Seasons
- ← 19941996 →

= 1995 Australian Touring Car Championship =

Motor racing competition

The 1995 Australian Touring Car Championship was a CAMS sanctioned Australian motor racing title for 5.0 Litre Touring Cars complying with Group 3A regulations. The championship, which was the 36th Australian Touring Car Championship, was contested over a ten rounds between February and August 1995. The series was won by John Bowe driving a Dick Johnson Racing Ford EF Falcon.

==Television coverage==

Channel 7's 1995 coverage was led by Mike Raymond for the final time before his retirement from full-time broadcasting and he was once again joined by Allan Moffat and Mark Oastler in the broadcast booth with Andy Raymond in pit-lane.

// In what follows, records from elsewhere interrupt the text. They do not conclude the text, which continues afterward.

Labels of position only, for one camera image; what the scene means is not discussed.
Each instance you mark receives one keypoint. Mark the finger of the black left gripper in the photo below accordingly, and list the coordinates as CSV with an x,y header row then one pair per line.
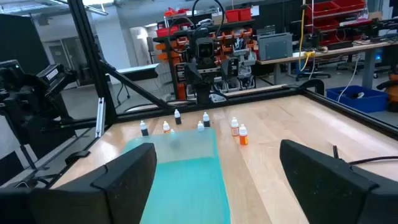
x,y
192,74
226,68

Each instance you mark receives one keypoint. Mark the blue plastic floor bin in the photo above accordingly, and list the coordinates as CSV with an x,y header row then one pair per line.
x,y
367,104

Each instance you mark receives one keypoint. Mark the black aluminium table frame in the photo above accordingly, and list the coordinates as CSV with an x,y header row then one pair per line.
x,y
90,62

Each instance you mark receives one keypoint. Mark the pale food coloring bottle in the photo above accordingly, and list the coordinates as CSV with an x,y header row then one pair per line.
x,y
201,127

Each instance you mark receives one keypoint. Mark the teal translucent plastic bin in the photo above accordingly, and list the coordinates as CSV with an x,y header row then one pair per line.
x,y
186,186

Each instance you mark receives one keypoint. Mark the orange food coloring bottle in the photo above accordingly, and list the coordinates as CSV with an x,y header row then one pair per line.
x,y
243,140
166,126

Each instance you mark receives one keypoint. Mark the red label food coloring bottle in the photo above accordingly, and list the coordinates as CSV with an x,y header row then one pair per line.
x,y
144,132

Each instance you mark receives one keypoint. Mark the black office chair base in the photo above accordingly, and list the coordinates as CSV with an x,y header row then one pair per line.
x,y
312,74

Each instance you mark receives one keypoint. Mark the wooden top workbench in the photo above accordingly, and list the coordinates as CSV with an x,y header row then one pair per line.
x,y
326,52

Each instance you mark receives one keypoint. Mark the black arched clamp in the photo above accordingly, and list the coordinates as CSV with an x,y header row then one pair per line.
x,y
312,81

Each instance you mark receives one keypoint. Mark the orange bottle with white label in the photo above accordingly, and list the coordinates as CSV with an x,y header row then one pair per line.
x,y
234,130

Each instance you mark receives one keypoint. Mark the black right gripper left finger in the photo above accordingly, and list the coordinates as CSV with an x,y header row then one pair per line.
x,y
124,193

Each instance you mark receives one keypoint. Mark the black corner bracket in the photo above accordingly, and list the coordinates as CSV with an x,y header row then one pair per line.
x,y
77,155

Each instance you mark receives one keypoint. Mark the red plastic storage bin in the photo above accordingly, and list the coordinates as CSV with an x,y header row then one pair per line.
x,y
349,4
245,14
323,7
232,15

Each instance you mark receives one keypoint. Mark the silver aluminium extrusion bar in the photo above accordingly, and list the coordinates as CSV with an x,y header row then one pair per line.
x,y
100,116

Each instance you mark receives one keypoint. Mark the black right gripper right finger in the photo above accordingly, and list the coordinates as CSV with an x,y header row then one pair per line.
x,y
326,193

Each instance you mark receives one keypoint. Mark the blue label food coloring bottle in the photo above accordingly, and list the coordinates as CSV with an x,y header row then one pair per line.
x,y
206,123

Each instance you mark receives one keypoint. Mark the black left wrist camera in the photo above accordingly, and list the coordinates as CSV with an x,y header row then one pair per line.
x,y
205,49

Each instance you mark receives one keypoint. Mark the orange and grey parts rack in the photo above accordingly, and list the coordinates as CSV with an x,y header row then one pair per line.
x,y
224,42

The broadcast was again on same-day delay due to the network's coverage of the AFL across the nation.

==Pre-season==
The Ford EF Falcon and Holden VR Commodore were both homologated for competition. The changes were largely cosmetic, allowing teams to reskin their existing EB Falcons and VP Commodores. With no material gain in performance expected, many of the privateer teams elected to retain their cars in EB and VP trim.

In January 1995 Dunlop, who supplied tyres to Dick Johnson Racing, Perkins Engineering and Wayne Gardner Racing as well as all of the privateer teams, had their factory in Kobe destroyed in the Great Hanshin earthquake. While production was shifted to England, teams had to ration their tyre stocks. To help the situation, Bridgestone later relaxed its policy of only supplying contracted teams, providing tyres to James Rosenberg Racing and Romano Racing at the final round.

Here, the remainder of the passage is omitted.